Catequesis

Derecho a la libertad religiosa (II)

Vivir la fe

Por: Raúl Sánchez K.

“‘Al Señor tu Dios adorarás’ (Mt 4,10). Adorar a Dios, orar a Él, ofrecerle el culto que le corresponde, cumplir las promesas y los votos que se le han hecho, son todos ellos actos de la virtud de la religión que constituyen la obediencia al primer mandamiento.

El deber de dar a Dios un culto auténtico corresponde al hombre individual y socialmente considerado” (Catecismo de la Iglesia Católica, 2135-2136).

Libertad religiosa y régimen jurídico

La libertad religiosa se entiende -y en esto coinciden todos los hombres de buena voluntad- desde la perspectiva de los derechos inviolables de la persona humana.

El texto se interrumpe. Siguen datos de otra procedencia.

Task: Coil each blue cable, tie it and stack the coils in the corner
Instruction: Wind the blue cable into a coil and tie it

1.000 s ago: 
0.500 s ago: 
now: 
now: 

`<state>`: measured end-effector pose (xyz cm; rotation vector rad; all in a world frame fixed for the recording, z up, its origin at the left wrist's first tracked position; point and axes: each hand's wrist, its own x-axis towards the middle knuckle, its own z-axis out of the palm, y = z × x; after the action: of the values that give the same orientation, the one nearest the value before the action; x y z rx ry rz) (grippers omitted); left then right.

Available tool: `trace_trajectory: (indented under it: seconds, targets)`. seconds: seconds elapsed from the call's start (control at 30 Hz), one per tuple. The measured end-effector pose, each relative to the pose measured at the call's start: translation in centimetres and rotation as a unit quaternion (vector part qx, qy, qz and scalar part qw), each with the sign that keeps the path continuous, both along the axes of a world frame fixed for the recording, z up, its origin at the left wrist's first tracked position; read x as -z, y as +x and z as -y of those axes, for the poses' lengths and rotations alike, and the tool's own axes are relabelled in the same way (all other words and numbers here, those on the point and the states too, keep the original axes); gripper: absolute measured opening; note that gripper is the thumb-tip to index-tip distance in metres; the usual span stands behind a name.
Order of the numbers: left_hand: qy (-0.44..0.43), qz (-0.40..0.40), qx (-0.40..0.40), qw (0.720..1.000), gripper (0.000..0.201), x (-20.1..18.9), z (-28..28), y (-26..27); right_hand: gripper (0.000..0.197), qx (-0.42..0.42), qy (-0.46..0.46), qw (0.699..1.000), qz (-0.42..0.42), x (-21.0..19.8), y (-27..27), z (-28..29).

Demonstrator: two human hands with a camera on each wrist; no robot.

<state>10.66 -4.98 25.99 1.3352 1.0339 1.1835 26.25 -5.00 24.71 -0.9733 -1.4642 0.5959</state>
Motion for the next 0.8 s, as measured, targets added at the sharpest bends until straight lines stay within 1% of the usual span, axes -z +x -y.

Más exactamente: cuando se habla de libertad religiosa se refiere, en rigor, a su régimen jurídico. Por eso al definirla debemos apartar, de una parte, la “libertad moral”, y de otra el “régimen civil de tolerancia religiosa”.

Derecho civil

La libertad religiosa es un derecho natural, que debe convertirse en derecho civil, “de tal manera que, en materia religiosa, no se obligue a nadie a obrar contra su conciencia, ni se le impida que actúe conforme a ella en privado y en público, solo o asociado con otros, dentro de los límites debidos” (Dignitatis humanae, 2).

Para todos

“Si, teniendo en cuenta las circunstancias peculiares de los pueblos, se concede a una comunidad religiosa un reconocimiento civil especial en el ordenamiento jurídico de la sociedad, es necesario que al mismo tiempo se reconozca y se respete el derecho a la libertad en materia religiosa a todos los ciudadanos y comunidades religiosas”(Ibíd., 6).

No derecho al error

“El derecho a la libertad religiosa no es ni la permisión moral de adherirse al error (cf León XIII, Carta encíclica Libertas praestantissimum), ni un supuesto derecho al error (cf Pío XII, discurso 6 diciembre 1953), sino un derecho natural de la persona humana a la libertad civil, es decir, a la inmunidad de coacción exterior, en los justos límites, en materia religiosa por parte del poder político. Este derecho natural debe ser reconocido en el ordenamiento jurídico de la sociedad de manera que constituya un derecho civil (cf Dignitatis humanae, 2)” (Catecismo de la Iglesia Católica, 2108).

Los justos límites

“El derecho a la libertad religiosa no puede ser de suyo ni ilimitado (cf Pío VI, breve Quod aliquantum), ni limitado solamente por un ‘orden público’ concebido de manera positivista o naturalista (cf Pío IX, Carta encíclica Quanta cura).

Los ‘justos límites’ que le son inherentes deben ser determinados para cada situación social por la prudencia política, según las exigencias del bien común, y ratificados por la autoridad civil según ‘normas jurídicas, conforme con el orden objetivo moral’ (Dignitatis humanae, 7)” (Ibíd., 2109).